Fathers in My Papa’s Waltz and My Winter Sundays
Maintaining a family can be difficult. In many instances, fathers have to work countless hours to keep their family afloat. Therefore, they rarely have time to interact and bond with their families which creates problems among them forming a happy relationship with their children. The love fathers give toward their children can be taken for granted. The poems “My Papa’s Waltz” by Theodore Roethke and “My Winter Sundays” by Hayden Robert illustrate this experience in two different scenarios. The Poet in “My Papa’s Waltz” describes the experience through recalling the times he would rough-house with his dad. While the poet in “My Winter Sundays” describes the experience in a more sad and appreciative manner as the poet realizes how much his father did for him.
The fathers in both poems are described similarly as both poems are about the troubles of a working dad. Theodore Roethke in “My Papa’s Waltz” tells a story of a child and his memories that happened late at night with his father (possibly his own childhood). His memories seem to be about his father. His father seems to be an alcoholic as he is often drunk as he arrives home late at night stinking of alcohol. Once his father is home, he waits to waltz (dance) with him. The poem then goes on to say they danced until pans in kitchen slid off the kitchen shelf. The poem also describes the father to have battered knuckles and rough palms which suggests that he works hard and possibly a lot. Finally, the father waltzed him to sleep in bed. In “Those Winter Sundays”, Hayden Robert also tells a story of a child and his memories with his dad (also possibly his own childhood). His memories describe the times his father would wake-up every morning to get dressed for work in the cold darkness and before leaving he would prepare the family for the morning. He prepared the family by gathering firewood and keeping the house warm and then waking the family up. Although he did not receive any thanks, he did it anyway. Overall, the fathers in both poems are hard-working men trying to support their families and rarely have time to bond with their children.
In both poems, the poets describe a flashback of theirs with much respect and love for their dads. The title “My Papa Waltz” infers that the poet respected and loved his father. When children call their dad “Papa”, it shows that they are close and that they admire and respect their father because “Papa” is a friendly word that is more personal over saying “dad” or “father”. Also, the word “waltz” implies a joyful and formal dance. As a result, the title of Roethke’s poem and the way he describes his father at times in the poem is generally positive. Another illustration of the child’s respect and affection for his father is shown by the things he overlooks and ignores to go on with dancing with his dad. For instance, the child ignores the discomfort in his ear from scraping against the buckle of his belt. Also, in the poem, it states “the whiskey on your breath / Could make a small boy dizzy; / But I hung on like death” (Roethke 2-3). Roethke doesn’t seem to fully approve everything his father does to or for him, however, he still loves him despite his drunkenness and sometimes aggressive behavior. In Hayden’s poem, he remembers his dad as selfless and self-sacrificing as he says, “Sundays too my father got up early” (Hayden 1) which means he even worked on Sundays. Also, the child does not have any negative remarks about his dad outside of not being close to him. He remembers his father with respect and love, but also with some remorse as he says, “speaking indifferently to him” (Hayden 10). Him speaking indifferently with his dad means he is not interested in his dad and does not appreciate him. However, the child later says, “What did I know, What did I know / of love’s austere and lonely offices” (Hayden 13-14) which shows that he deeply regretted not giving enough thanks and appreciation for what his dad did for him. Ultimately, both children in the poems loved their father deeply despite their hardships and uneasy relationship.

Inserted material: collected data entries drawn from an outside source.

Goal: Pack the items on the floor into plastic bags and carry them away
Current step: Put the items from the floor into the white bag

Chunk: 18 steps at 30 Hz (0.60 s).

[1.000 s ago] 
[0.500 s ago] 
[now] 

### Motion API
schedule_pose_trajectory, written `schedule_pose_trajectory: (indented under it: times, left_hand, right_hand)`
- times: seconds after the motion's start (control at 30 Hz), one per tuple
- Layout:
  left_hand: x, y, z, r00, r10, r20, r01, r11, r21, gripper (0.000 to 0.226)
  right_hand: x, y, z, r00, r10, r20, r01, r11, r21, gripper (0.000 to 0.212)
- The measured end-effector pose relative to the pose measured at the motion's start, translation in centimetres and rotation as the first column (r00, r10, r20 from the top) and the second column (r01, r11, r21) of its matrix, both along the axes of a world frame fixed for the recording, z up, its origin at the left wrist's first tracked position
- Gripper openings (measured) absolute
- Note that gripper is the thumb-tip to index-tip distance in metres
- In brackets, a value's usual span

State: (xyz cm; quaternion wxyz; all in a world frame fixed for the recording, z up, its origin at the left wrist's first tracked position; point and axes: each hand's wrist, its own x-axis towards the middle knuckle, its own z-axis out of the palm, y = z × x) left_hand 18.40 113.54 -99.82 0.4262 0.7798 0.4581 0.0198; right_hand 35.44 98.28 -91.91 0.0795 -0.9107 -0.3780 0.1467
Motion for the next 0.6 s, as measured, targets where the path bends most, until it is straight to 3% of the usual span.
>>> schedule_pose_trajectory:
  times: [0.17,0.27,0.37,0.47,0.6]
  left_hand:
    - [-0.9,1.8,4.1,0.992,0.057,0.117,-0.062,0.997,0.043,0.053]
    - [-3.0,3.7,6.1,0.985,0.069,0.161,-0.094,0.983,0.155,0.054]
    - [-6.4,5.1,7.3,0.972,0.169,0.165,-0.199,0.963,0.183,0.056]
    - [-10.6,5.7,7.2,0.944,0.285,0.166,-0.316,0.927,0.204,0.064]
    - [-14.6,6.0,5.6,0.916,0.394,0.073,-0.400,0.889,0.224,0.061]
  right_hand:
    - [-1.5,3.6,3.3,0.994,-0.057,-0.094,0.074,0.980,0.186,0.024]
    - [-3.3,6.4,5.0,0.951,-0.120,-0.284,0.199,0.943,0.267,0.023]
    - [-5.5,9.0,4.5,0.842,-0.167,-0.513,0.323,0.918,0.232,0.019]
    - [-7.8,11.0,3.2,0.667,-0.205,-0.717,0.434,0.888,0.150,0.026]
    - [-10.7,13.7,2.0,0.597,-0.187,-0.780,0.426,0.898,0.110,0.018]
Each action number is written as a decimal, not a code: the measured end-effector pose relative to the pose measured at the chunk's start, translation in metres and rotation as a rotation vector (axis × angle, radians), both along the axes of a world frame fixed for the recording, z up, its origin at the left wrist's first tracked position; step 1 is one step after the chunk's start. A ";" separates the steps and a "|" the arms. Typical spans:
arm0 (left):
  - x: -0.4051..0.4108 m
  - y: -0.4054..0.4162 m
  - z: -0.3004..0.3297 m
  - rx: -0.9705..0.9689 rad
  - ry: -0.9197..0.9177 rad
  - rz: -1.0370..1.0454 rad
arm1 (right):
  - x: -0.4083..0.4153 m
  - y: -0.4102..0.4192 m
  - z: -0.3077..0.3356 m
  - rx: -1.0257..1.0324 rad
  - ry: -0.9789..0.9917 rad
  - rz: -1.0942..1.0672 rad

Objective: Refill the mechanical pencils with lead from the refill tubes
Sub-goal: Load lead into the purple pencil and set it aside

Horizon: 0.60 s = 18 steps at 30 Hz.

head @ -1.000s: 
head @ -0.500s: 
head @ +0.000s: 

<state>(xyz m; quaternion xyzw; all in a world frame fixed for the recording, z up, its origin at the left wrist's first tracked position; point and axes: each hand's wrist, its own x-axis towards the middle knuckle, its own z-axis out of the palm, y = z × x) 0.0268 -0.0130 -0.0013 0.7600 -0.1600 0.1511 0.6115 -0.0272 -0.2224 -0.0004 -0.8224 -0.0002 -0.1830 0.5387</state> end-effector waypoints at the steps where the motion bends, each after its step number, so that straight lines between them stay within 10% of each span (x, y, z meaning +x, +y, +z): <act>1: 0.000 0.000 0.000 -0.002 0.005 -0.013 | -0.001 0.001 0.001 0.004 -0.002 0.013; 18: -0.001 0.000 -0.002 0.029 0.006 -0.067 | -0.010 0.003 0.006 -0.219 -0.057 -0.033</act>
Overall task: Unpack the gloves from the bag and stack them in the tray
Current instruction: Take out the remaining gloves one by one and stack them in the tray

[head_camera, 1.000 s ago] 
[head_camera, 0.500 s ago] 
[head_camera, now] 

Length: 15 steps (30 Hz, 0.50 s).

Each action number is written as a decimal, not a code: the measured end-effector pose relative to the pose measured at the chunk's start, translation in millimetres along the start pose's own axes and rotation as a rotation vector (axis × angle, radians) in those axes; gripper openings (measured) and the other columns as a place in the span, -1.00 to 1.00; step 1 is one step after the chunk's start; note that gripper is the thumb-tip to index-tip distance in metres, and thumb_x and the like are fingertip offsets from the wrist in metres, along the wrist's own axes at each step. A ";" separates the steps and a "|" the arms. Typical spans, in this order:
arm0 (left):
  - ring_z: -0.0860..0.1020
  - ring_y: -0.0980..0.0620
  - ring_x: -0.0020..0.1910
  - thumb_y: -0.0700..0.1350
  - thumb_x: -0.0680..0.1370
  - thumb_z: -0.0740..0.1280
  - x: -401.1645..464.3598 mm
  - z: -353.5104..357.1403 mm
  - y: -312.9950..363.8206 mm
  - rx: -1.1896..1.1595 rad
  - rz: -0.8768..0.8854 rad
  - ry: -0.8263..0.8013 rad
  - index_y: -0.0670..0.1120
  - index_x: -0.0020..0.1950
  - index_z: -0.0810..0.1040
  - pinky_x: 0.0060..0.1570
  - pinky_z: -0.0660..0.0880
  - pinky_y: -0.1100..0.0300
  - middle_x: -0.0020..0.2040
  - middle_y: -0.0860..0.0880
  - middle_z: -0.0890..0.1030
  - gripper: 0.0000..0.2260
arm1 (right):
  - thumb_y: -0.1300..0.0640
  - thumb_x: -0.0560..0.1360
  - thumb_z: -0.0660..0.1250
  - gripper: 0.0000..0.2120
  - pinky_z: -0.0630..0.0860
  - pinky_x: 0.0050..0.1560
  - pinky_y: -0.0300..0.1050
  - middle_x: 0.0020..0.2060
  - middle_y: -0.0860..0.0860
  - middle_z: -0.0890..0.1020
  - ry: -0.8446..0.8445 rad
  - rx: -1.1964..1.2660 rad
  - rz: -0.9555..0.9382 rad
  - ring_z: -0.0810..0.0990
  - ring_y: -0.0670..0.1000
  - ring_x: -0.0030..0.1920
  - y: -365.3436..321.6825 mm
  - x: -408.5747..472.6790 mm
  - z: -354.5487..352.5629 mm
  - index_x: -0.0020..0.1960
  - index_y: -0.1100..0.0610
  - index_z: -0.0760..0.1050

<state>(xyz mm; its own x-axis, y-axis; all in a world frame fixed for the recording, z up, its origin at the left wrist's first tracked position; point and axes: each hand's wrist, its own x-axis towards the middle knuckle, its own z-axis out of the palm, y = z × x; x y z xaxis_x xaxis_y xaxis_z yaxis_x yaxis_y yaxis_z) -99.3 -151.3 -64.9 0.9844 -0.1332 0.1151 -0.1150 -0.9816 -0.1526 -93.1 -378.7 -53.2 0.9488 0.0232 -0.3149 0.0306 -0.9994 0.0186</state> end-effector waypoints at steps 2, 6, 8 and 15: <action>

Even though Theodore and Hayden had different struggles bonding with their fathers as their fathers worked countlessly to support them, they both showed respect and love for their fathers. This respect and love may not have been a huge concern to them when they were children, but now, as they mature and grow older, they start to understand why their fathers acted the way they did as they reflect upon themselves through their poems.
- Hayden, Robert. “Those Winter Sundays.” 1966.
- Roethke, Theodore. “My Pap’s Waltz.” 1942.